Streptococcus agalactiae
Group B streptococcus is a common cause of meningitis in neonates, with 52% of all cases in the United States reported during the first month of life [3]; in the United States, the overall mortality rate ranges from 7 to 27% [1,2,3]. Most cases of neonatal meningitis occur after the first week of life. Group B streptococcus has been isolated from the vaginal or rectal cultures of 15 to 35% of asymptomatic pregnant women; the risk of transmission from mother to infant is increased when the inoculum of organisms and the number of sites of maternal colonization are increased and is not related to the route of delivery. Horizontal transmission has also been documented from the hands of nursery personnel to the infant. Risk factors in adults who develop group B streptococcal meningitis include age older than 60 years, diabetes mellitus, pregnancy or the postpartum state, cardiac disease, collagen-vascular diseases, malignancy, alcoholism, hepatic failure, renal failure, previous stroke, neurogenic bladder, decubitus ulcers, and corticosteroid therapy [21,22]; in one review of group B streptococcal meningitis in adults, no underlying illnesses were found in 43% of patients [21].
Haemophilus influenzae
H. influenzae was previously isolated in 45 to 48% of all cases of bacterial meningitis in the United States; this organism is now isolated in only 7% of cases [3]; the overall mortality rate is 3 to 6% [1,2,3]. Most episodes of meningitis previously occurred in infants and children with a peak incidence of 6 to 12 months of age, with 90% of cases caused by capsular type b strains. Isolation of this organism in older children and adults should suggest the presence of certain underlying conditions, including sinusitis, otitis media, epiglottitis, pneumonia, diabetes mellitus, alcoholism, splenectomy or asplenic states, head trauma with CSF leak, and immune deficiency [e.g., hypogammaglobulinemia] [23,24]. Recently, a profound reduction in the incidence of invasive infections [including bacterial meningitis] caused by H. influenzae type b in the United States and Western Europe has been seen.

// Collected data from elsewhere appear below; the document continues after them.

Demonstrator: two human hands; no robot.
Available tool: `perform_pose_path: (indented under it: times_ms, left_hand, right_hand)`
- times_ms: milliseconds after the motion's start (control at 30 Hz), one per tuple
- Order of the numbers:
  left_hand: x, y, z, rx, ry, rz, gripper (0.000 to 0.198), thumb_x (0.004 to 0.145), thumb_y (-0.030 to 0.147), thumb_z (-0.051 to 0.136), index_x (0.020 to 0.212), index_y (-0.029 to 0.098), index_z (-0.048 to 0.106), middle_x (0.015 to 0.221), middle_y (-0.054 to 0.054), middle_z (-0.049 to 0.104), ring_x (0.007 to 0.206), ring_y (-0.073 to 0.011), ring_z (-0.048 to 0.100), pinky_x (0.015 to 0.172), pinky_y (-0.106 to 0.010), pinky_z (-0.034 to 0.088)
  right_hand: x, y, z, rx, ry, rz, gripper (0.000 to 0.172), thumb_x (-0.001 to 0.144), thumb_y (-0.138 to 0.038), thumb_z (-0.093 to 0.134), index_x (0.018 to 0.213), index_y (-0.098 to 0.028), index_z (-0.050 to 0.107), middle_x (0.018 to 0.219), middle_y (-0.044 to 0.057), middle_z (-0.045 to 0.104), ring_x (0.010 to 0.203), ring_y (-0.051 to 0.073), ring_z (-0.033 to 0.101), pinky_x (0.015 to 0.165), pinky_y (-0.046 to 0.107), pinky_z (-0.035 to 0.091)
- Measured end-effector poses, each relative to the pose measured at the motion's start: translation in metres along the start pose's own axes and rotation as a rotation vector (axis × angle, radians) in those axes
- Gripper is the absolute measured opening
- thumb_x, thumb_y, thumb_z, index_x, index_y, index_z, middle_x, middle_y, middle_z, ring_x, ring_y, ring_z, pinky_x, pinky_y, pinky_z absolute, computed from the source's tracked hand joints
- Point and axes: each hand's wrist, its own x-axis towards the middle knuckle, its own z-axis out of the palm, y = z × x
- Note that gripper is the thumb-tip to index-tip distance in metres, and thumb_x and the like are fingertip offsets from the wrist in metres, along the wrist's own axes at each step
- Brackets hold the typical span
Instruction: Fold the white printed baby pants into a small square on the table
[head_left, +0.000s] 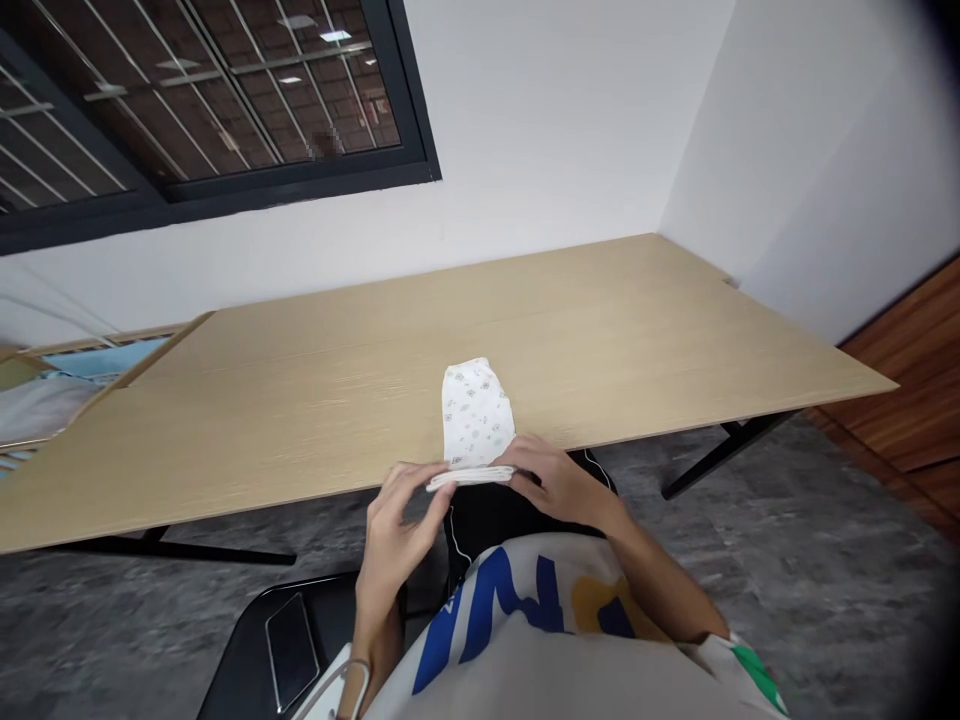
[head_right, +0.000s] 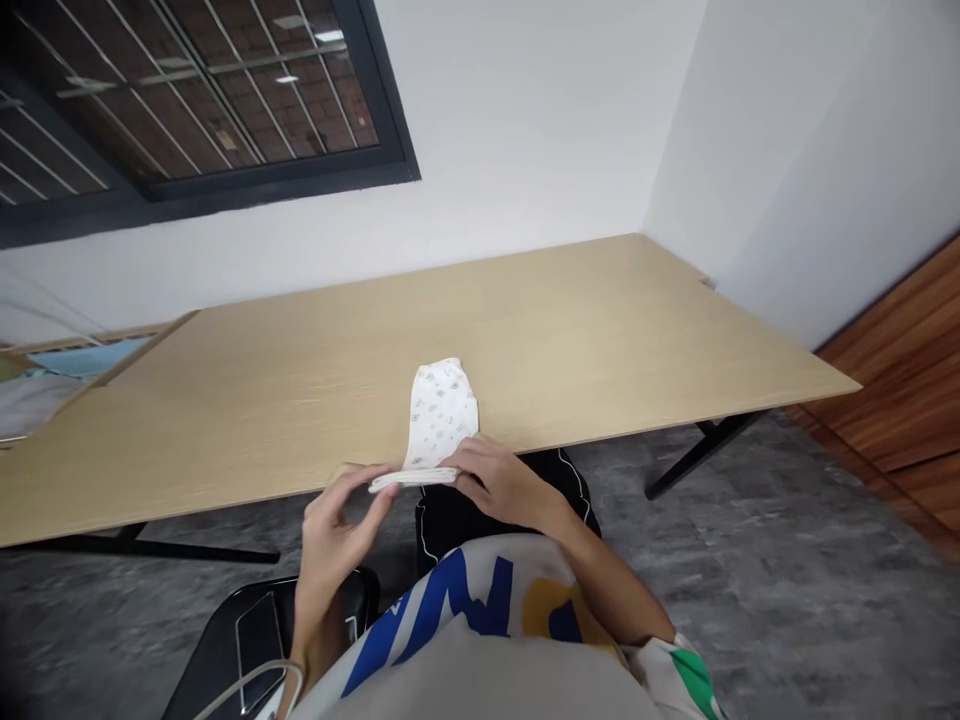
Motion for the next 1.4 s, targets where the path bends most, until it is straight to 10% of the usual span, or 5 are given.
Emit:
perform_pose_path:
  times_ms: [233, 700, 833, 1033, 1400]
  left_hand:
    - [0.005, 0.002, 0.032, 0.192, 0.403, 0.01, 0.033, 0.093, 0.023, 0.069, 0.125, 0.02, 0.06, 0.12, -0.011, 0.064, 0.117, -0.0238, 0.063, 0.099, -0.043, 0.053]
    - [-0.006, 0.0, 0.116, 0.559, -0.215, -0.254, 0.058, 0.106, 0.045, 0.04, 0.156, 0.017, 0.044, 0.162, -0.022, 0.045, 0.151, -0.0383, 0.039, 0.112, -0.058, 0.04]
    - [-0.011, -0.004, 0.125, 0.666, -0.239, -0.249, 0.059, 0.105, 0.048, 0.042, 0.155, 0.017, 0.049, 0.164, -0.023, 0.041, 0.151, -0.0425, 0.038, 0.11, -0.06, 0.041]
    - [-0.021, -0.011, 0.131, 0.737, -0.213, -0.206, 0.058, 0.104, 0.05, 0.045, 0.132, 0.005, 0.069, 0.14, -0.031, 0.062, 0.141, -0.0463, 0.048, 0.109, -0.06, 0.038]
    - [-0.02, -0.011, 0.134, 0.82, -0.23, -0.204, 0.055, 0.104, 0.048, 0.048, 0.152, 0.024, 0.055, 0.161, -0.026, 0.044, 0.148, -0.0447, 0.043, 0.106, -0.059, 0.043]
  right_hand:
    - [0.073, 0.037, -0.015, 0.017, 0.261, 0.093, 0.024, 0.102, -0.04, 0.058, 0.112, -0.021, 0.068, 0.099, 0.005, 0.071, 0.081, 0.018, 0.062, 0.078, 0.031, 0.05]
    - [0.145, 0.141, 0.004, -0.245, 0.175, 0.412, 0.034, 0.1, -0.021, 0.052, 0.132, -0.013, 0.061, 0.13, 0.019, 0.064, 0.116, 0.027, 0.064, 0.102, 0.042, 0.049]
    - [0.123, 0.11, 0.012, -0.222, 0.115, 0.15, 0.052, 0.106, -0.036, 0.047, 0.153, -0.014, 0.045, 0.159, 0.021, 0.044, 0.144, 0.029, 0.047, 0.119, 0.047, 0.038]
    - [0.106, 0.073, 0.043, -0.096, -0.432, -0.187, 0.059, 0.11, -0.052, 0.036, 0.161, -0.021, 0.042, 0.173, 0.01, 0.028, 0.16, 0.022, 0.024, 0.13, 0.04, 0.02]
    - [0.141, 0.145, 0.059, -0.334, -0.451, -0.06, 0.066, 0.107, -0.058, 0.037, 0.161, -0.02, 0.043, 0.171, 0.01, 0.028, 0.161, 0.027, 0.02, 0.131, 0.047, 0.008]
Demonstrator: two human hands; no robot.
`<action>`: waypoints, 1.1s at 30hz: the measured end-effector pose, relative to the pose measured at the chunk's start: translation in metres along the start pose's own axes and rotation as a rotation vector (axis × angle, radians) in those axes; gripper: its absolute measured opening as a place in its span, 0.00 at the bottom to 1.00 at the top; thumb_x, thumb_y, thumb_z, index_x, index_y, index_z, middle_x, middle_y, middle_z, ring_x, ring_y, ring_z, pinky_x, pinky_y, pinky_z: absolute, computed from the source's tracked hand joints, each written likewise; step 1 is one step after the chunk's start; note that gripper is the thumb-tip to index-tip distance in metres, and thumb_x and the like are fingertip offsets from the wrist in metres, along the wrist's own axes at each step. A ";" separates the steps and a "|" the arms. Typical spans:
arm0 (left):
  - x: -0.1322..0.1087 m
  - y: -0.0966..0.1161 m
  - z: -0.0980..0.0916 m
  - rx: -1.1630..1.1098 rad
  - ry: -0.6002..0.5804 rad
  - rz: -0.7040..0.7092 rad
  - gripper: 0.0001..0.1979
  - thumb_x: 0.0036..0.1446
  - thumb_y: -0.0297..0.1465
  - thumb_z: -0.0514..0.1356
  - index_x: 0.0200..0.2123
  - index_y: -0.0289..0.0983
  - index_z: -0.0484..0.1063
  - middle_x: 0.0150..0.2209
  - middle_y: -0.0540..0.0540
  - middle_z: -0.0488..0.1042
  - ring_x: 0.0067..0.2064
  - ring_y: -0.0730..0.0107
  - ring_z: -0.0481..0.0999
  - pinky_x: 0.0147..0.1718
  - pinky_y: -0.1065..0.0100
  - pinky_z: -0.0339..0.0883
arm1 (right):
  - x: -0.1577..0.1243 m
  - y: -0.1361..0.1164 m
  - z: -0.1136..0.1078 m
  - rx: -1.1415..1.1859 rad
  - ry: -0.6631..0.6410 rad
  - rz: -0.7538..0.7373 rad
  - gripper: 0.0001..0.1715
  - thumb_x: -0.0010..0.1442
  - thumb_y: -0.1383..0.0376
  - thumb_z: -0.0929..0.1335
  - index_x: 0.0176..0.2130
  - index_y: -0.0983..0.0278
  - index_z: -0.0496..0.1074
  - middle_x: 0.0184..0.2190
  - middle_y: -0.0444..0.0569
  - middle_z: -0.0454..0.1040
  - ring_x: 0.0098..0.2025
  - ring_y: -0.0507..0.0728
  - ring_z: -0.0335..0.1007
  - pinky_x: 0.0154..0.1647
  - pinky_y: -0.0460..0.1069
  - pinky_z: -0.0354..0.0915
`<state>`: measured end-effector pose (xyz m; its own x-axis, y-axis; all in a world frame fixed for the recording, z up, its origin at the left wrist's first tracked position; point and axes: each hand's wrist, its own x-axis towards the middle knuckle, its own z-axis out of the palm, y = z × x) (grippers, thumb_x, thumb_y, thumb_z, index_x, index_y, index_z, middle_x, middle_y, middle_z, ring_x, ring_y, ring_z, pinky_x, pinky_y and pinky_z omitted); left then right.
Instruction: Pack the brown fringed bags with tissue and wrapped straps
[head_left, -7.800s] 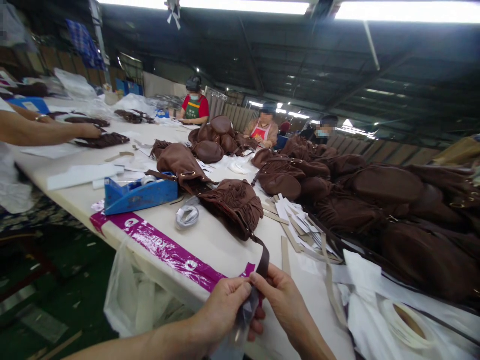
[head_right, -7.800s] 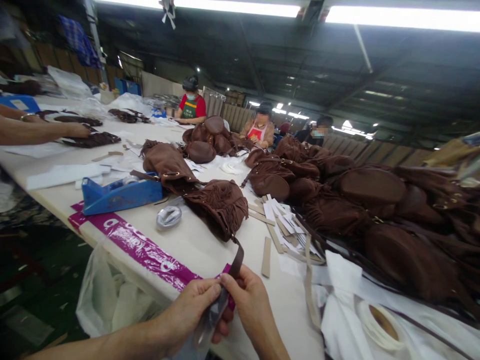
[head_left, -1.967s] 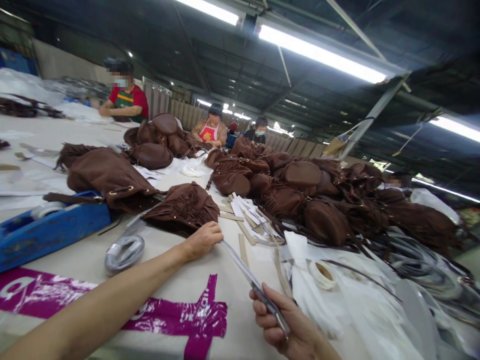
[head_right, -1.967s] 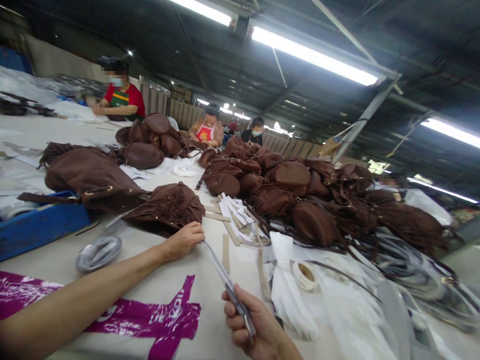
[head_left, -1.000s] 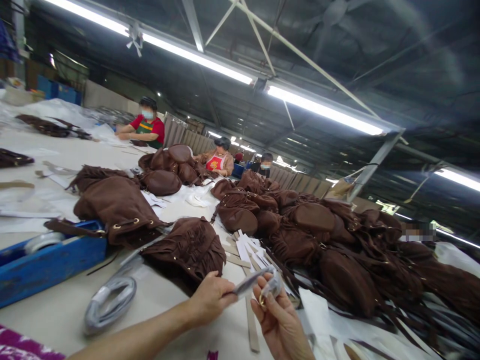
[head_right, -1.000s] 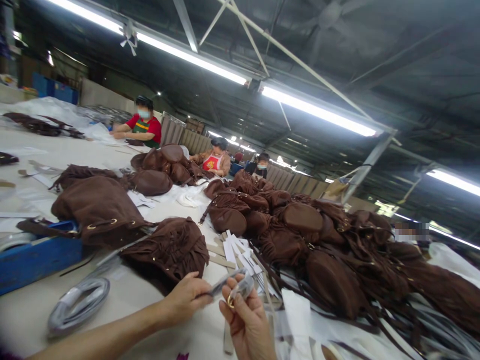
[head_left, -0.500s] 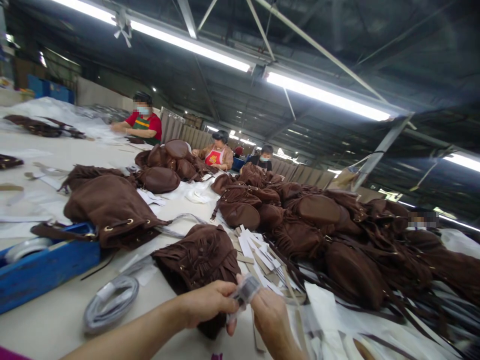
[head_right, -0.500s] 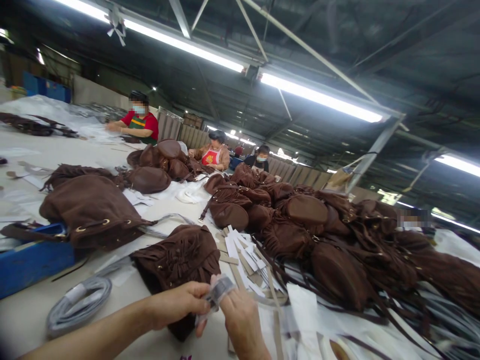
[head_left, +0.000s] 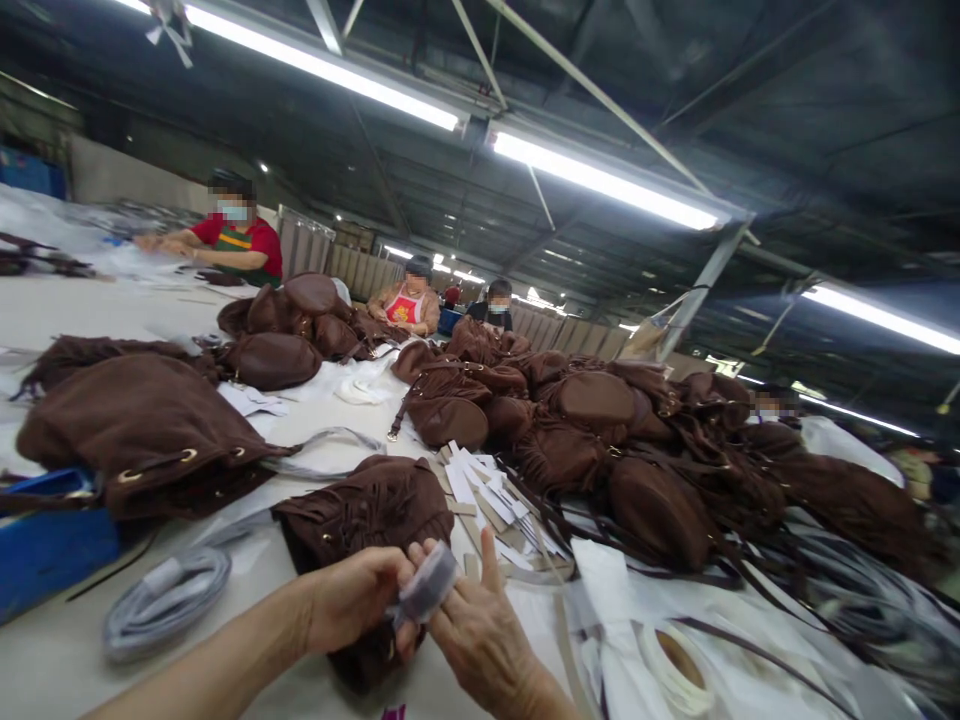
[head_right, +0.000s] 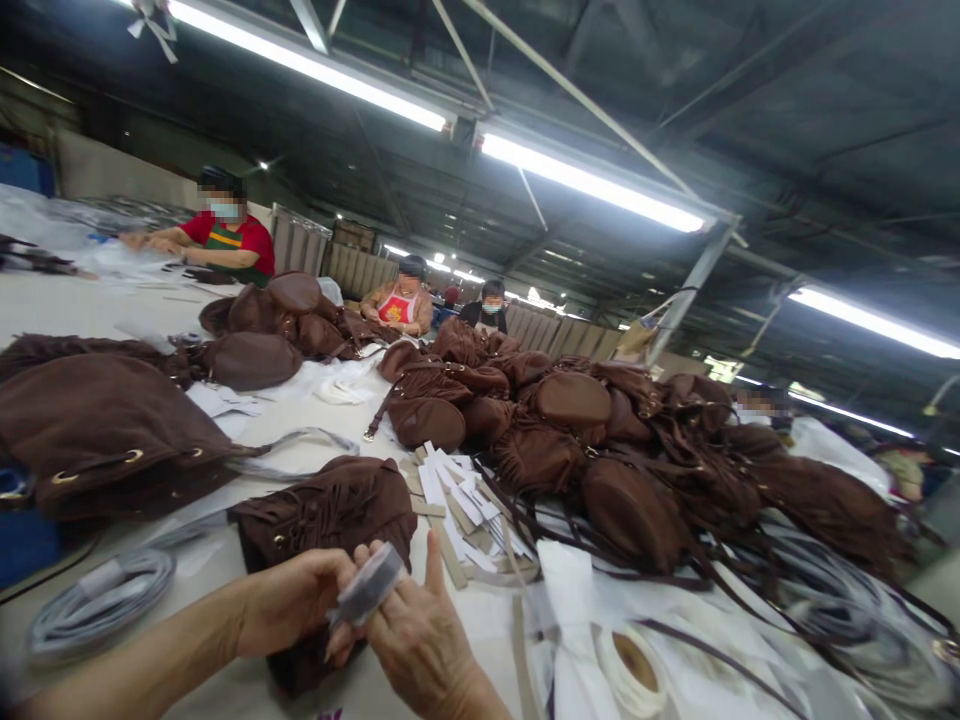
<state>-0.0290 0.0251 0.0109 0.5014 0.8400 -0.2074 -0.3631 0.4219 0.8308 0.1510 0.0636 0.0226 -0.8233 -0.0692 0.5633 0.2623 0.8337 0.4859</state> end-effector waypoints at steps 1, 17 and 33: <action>0.000 0.000 0.000 -0.027 0.020 -0.005 0.12 0.39 0.36 0.54 0.23 0.32 0.70 0.21 0.42 0.73 0.24 0.67 0.70 0.31 0.66 0.67 | 0.000 -0.001 0.001 -0.020 -0.008 -0.001 0.22 0.68 0.70 0.56 0.58 0.62 0.65 0.61 0.50 0.65 0.63 0.59 0.57 0.63 0.72 0.19; -0.040 0.037 -0.003 0.187 0.444 0.428 0.15 0.48 0.43 0.56 0.22 0.37 0.63 0.20 0.51 0.64 0.27 0.69 0.66 0.35 0.67 0.65 | -0.008 0.035 -0.009 0.115 -0.537 0.547 0.18 0.67 0.66 0.61 0.53 0.54 0.69 0.58 0.45 0.69 0.63 0.55 0.57 0.66 0.55 0.50; -0.018 -0.009 0.014 1.561 0.578 0.313 0.12 0.64 0.31 0.40 0.34 0.37 0.61 0.34 0.44 0.69 0.37 0.62 0.67 0.39 0.63 0.60 | -0.065 0.126 0.025 0.104 -0.670 1.429 0.08 0.64 0.64 0.65 0.38 0.66 0.71 0.38 0.50 0.74 0.42 0.58 0.72 0.44 0.56 0.67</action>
<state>-0.0241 0.0014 0.0147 0.1062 0.9745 0.1975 0.8562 -0.1906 0.4803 0.2247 0.1869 0.0301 -0.0081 0.9951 0.0987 0.9733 0.0305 -0.2275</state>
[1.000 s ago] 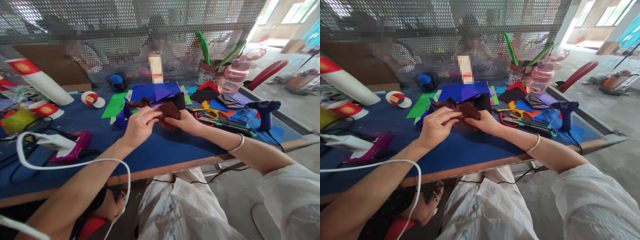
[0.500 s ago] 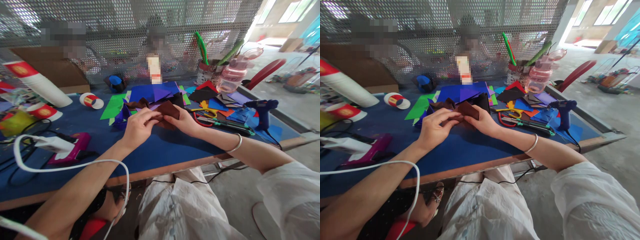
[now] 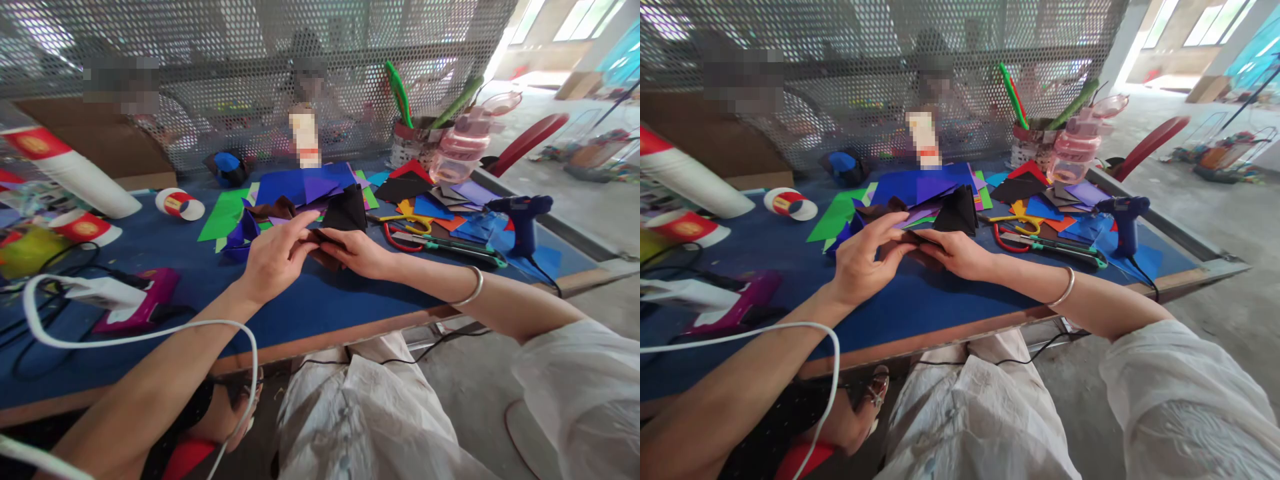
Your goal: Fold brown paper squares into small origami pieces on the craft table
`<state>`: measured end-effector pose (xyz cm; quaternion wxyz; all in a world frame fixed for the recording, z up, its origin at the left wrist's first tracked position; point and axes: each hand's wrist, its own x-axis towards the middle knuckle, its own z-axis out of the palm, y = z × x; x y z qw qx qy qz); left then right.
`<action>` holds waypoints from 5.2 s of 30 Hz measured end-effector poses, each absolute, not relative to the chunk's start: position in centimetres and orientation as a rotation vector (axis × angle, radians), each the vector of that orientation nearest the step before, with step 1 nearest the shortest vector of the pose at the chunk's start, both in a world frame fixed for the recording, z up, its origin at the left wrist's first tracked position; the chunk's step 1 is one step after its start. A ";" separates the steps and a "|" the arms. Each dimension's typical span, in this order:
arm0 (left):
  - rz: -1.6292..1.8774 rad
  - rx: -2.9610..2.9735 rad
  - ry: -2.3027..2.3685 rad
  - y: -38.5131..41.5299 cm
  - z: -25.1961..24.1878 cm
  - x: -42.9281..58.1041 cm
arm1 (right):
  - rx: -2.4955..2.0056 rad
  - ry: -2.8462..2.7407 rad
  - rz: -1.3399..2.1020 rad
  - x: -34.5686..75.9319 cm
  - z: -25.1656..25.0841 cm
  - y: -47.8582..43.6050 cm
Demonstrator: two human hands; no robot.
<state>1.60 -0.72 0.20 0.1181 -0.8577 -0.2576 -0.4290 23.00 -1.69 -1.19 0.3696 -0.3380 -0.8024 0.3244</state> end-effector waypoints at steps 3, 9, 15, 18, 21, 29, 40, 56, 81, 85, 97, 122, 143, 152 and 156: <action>-1.274 -2.489 -0.713 -0.7 0.4 1.6 | -0.819 -2.143 0.828 23.1 -0.8 -1.9; -1.223 -2.654 -0.791 -0.6 1.4 1.9 | -0.850 -2.228 0.775 23.3 -0.7 -2.0; -1.350 -2.662 -1.134 -0.1 1.1 1.7 | -0.895 -2.108 0.862 23.1 -0.8 -1.7; -1.446 -2.622 -1.276 0.3 0.8 1.7 | -0.935 -2.017 0.871 23.1 -0.8 -1.6; -1.468 -2.685 -1.307 0.4 0.5 1.9 | -1.003 -1.984 0.823 23.0 -1.0 -1.4; -1.207 -2.931 -1.160 -0.3 0.4 2.3 | -1.095 -1.944 0.667 23.0 -1.2 -1.5; -1.531 -3.206 -1.334 1.7 -1.4 2.4 | -0.958 -1.839 0.957 22.5 -1.6 -1.4; -1.661 -3.045 -1.398 0.8 -0.9 2.6 | -1.102 -2.098 0.554 23.1 -1.0 -1.5; -2.341 -2.922 -2.181 0.7 0.5 2.8 | -0.606 -2.317 -0.436 23.7 -0.9 -1.8; -2.372 -2.936 -2.220 0.4 0.6 2.9 | -0.611 -2.293 -0.619 23.8 -1.1 -1.6; -2.216 -3.126 -1.956 -0.2 0.2 3.4 | -0.807 -2.247 -0.508 23.4 -0.7 -2.1; -2.285 -3.087 -1.773 -0.8 0.2 3.5 | -0.971 -1.981 0.266 23.2 -0.9 -1.7; -1.766 -3.304 -1.869 -1.7 0.6 4.0 | -0.875 -2.150 0.362 22.7 -1.1 -2.2; -1.724 -3.223 -1.809 -2.2 1.2 3.9 | -0.895 -2.187 0.439 22.6 -1.2 -2.3; -1.674 -3.216 -1.848 -1.5 0.5 4.0 | -0.909 -2.139 0.339 22.8 -1.2 -2.1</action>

This decrease in infection is attributed to the widespread use of conjugate vaccines against H. influenzae type b that have been licensed for routine use in all children beginning at 2 months of age. The benefits of vaccination have also been observed in the developing world. In one trial in The Gambia [25], the annual incidence of H. influenzae type b meningitis before use of the vaccine was 200 cases per 100,000 children less than 1 year of age compared to no cases in 2002.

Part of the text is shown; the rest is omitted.